Need to reduce the execution time

We are trying to execute below script for finding out the occurrence of a particular word in a log file Need suggestions to optimize the script.

Test.log size - Approx to 500 to 600 MB

$wc -l Test.log

16609852 Test.log

po_numbers - 11 to 12k po's to search

$more po_numbers

xxx1335
AB1085
SSS6205
UY3347
OP9111
....and so on 

Current Execution Time - 2.45 hrs

while IFS= read -r po
do
check=$(grep -c "PO_NUMBER=$po" Test.log)
echo $po "-->" $check >>list3

if [ "$check" = "0" ]
then
echo $po >>po_to_server
#else break
fi
done < po_numbers

Welcome KumarPiyush7225,

I have a few to questions pose in response first:-

  • What OS, shell and version are you using?
  • What logical process have you considered? (to help steer us to follow what you are trying to achieve)
  • What are the rules for causing an alert? Is it simply the record being mentioned 3 or more times?
  • What is the format of the Test.log file?
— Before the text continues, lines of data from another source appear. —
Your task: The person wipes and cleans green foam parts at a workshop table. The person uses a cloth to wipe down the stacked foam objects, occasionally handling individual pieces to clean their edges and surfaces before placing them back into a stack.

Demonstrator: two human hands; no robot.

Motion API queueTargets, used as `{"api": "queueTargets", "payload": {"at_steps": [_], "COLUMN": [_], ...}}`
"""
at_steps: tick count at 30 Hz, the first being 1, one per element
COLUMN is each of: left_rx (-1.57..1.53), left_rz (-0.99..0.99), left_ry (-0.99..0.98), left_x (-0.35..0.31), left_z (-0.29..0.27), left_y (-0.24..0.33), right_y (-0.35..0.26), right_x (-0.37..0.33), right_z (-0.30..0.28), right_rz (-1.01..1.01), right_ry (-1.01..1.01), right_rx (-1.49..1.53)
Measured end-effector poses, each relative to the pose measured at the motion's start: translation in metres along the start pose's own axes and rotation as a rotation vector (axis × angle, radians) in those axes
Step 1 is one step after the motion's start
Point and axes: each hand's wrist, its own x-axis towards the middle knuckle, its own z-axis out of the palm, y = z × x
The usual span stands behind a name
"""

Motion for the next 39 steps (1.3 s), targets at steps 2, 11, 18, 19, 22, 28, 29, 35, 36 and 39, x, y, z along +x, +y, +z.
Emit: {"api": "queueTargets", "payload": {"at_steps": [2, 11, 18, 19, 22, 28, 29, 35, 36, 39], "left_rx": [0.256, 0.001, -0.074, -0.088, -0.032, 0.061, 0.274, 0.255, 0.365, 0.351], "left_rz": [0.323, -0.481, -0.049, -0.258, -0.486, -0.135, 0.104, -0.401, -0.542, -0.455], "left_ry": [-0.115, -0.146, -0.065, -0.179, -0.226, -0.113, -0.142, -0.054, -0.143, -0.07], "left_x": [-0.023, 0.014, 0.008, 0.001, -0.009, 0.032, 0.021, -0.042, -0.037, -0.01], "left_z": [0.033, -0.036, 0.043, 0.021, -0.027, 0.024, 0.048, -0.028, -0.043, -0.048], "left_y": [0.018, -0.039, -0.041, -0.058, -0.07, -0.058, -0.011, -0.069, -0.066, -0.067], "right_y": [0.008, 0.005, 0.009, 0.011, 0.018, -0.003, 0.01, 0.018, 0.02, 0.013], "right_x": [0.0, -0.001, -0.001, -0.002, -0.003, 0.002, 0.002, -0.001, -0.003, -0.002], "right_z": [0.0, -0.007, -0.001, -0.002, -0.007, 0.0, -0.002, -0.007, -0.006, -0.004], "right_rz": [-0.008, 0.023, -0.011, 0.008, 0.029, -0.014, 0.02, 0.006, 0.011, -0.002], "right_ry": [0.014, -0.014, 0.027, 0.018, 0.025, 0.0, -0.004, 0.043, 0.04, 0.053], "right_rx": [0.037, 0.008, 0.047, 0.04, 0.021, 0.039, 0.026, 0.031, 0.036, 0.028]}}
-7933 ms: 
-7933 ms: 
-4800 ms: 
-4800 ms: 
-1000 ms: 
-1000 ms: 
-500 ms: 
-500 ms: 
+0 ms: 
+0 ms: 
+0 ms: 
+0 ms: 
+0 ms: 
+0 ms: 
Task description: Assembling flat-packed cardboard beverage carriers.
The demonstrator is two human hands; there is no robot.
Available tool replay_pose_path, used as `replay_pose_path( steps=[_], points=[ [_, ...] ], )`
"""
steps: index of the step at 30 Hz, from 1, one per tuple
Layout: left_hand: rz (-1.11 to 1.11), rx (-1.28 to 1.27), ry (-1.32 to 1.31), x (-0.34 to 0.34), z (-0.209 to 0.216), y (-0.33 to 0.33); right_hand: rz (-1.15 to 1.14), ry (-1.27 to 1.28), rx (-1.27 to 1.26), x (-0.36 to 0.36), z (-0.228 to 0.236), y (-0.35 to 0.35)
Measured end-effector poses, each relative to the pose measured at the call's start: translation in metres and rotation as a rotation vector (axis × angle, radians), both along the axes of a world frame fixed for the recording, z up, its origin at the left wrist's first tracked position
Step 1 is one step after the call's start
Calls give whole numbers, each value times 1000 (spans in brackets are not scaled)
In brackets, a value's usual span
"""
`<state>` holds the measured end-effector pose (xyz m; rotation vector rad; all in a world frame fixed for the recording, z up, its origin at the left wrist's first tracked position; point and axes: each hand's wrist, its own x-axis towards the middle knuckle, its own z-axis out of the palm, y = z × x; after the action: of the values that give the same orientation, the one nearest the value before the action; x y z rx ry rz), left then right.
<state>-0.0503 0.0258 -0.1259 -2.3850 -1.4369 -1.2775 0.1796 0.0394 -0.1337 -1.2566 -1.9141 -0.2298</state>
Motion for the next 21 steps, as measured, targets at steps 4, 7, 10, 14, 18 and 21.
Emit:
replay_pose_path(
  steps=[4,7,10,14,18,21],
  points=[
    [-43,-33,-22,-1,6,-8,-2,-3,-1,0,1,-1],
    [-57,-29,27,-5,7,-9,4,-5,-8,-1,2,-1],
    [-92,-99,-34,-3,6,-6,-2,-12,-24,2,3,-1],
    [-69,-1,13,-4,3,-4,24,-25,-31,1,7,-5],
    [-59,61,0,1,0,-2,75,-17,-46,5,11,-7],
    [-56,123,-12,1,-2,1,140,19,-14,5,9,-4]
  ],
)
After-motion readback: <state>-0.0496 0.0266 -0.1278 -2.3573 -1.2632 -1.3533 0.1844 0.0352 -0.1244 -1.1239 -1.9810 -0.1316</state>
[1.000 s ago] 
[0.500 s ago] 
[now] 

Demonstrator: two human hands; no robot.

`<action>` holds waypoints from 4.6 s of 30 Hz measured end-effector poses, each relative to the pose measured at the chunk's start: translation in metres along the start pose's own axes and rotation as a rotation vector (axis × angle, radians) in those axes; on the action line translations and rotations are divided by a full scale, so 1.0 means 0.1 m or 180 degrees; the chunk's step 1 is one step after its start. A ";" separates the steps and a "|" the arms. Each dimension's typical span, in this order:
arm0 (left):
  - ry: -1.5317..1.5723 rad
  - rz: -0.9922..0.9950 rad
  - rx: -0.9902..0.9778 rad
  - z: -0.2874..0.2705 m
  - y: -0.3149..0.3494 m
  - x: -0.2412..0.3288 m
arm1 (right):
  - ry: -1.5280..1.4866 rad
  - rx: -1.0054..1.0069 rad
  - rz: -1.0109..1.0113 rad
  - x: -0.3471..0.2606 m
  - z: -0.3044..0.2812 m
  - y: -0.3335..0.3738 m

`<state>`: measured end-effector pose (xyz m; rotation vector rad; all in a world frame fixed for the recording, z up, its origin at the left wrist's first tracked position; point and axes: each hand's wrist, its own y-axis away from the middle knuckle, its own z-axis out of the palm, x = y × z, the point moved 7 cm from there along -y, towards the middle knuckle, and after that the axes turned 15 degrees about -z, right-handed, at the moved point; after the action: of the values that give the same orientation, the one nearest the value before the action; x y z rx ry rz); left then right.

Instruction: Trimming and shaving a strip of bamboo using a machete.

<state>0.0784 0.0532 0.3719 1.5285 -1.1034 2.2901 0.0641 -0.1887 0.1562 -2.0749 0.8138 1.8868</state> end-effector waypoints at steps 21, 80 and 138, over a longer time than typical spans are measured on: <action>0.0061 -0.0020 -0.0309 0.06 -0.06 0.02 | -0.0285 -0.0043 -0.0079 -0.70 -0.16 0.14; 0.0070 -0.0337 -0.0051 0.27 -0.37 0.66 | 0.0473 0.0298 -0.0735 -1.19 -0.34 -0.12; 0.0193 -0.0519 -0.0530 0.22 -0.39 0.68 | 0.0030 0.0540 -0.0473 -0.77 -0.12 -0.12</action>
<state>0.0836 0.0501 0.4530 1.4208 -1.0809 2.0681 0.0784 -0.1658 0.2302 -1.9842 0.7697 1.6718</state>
Looking at the code, for every record in po_numbers you are reading the full Test.log file. That is the target - reduce the number of times you read a huge file.

There are probably many ways to achieve most tasks, so giving us an idea of your style and thoughts will help us guide you to an answer most suitable to you so you can adjust it to suit your needs in future.

Kind regards,
Robin

Thanks for your response.

  • Linux simtosp81 2.6.18-274.el5 #1 SMP Fri Jul 8 17:36:59 EDT 2011 x86_64 x86_64 x86_64 GNU/Linux
  • I want to know if the po in po_numbers file does not exist in test.log than put that in po_to_server file.
  • If the pattern matches i.e. PO_NUMBER=$po then its OK if not then print that po to po_to_server file.
  • The test.log file is a Human readable text file which can have the pattern PO_NUMBER=$po in any position/row of the log file.

Something like this?

awk -v s='^PO_Number=' '
  NR==FNR {
    A[$1]
    next
  }
  {
    for(i=1; i<=NF; i++)
      if (sub(s,x,$i))
        if ($i in A)
          C[$i]++
  } 

  END {
    for(i in C) print i " --> " C
  }
' po_numbers Test.log  > list3

or with some shell-fu:

grep -of <(sed 's/^/PO_Number=/' po_numbers) Test.log |
sort -u |
uniq -c |
sed 's/^ *\([0-9]*\) PO_Number=\(.*\)/\2 --> \1/' > list3

Another approach in python:-

match = set(line.strip() for line in open('po_numbers'))

count = {}

for po_num in open('Test.log').read().split():
        if po_num in match:
                if po_num in count:
                        count[po_num] += 1
                else:
                        count[po_num] = 1

f = open('po_to_server', 'w')

for po_number in match:
        if po_number in count:
                print(po_number, count[po_number])
        else:
                print(po_number, 0)
                f.write(po_number + '\n')

f.close()

Try also

awk '
FNR == NR       {PAT=PAT "|" $1
                 next
                }
FNR == 1        {sub ("=\|", "=(", PAT)
                 sub ("$", ")", PAT)
                }
match ($0, PAT) {TMP = substr ($0, RSTART+10, RLENGTH-10)
                 print TMP > "list3"
                 sub (TMP, "", PAT)
                 sub ("\|\|", "|", PAT)
                 sub ("\(\|", "(", PAT)
                 sub ("\|\)", ")", PAT)
                }

END             {gsub ("[()]", "", PAT)
                 for (n = split (PAT, T, "[=|]"); n>1; n--) print T[n] > "po_2_server"
                }

' PAT="PO_NUMBER=" po_numbers Test.log

In reply to
Scrutinizer
Post# 4

How do i get the other file i.e. po_to_server.(it will have all the po which where not found in the test.log) ??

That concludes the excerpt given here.